What you need to do
Starting at the first line of the data, print each line verbatim up to and including the line bearing "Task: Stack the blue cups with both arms", omitting pictures.

Information provided
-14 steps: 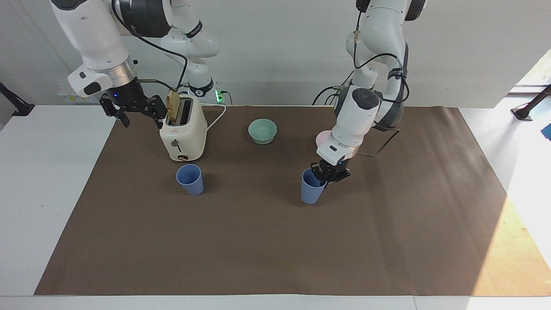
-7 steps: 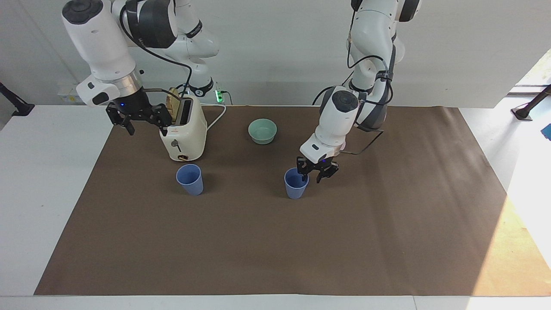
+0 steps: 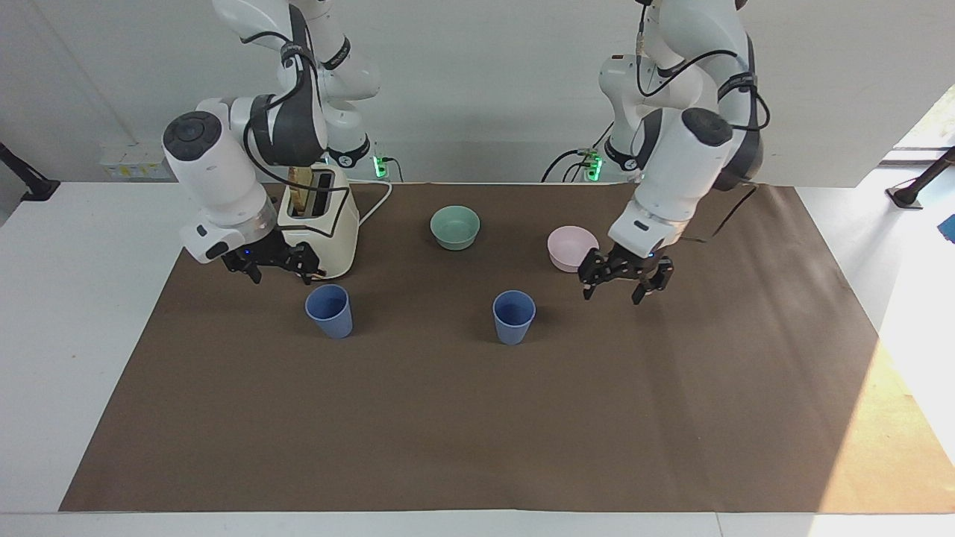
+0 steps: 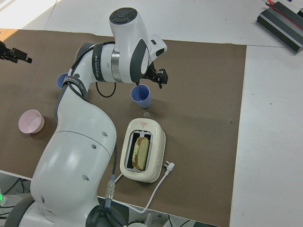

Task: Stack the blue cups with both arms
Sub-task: 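Release the cup with the left gripper while the right gripper reaches the other cup, then grasp the second blue cup with the right gripper and lift it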

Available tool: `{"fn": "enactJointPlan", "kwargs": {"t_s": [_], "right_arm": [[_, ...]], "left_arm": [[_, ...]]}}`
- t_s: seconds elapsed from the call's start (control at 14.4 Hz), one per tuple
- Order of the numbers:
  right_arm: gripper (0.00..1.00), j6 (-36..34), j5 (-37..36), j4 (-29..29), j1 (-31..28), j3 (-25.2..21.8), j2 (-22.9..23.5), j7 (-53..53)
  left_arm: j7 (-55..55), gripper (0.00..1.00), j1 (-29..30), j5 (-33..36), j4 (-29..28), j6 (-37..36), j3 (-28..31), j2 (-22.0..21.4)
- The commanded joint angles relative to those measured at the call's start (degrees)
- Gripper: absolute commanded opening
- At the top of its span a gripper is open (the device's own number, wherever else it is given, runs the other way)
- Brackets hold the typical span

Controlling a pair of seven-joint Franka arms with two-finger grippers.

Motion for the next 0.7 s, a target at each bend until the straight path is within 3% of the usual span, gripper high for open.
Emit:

Worked solution
-14 steps: 
-7 steps: 
+0 steps: 
+0 steps: 

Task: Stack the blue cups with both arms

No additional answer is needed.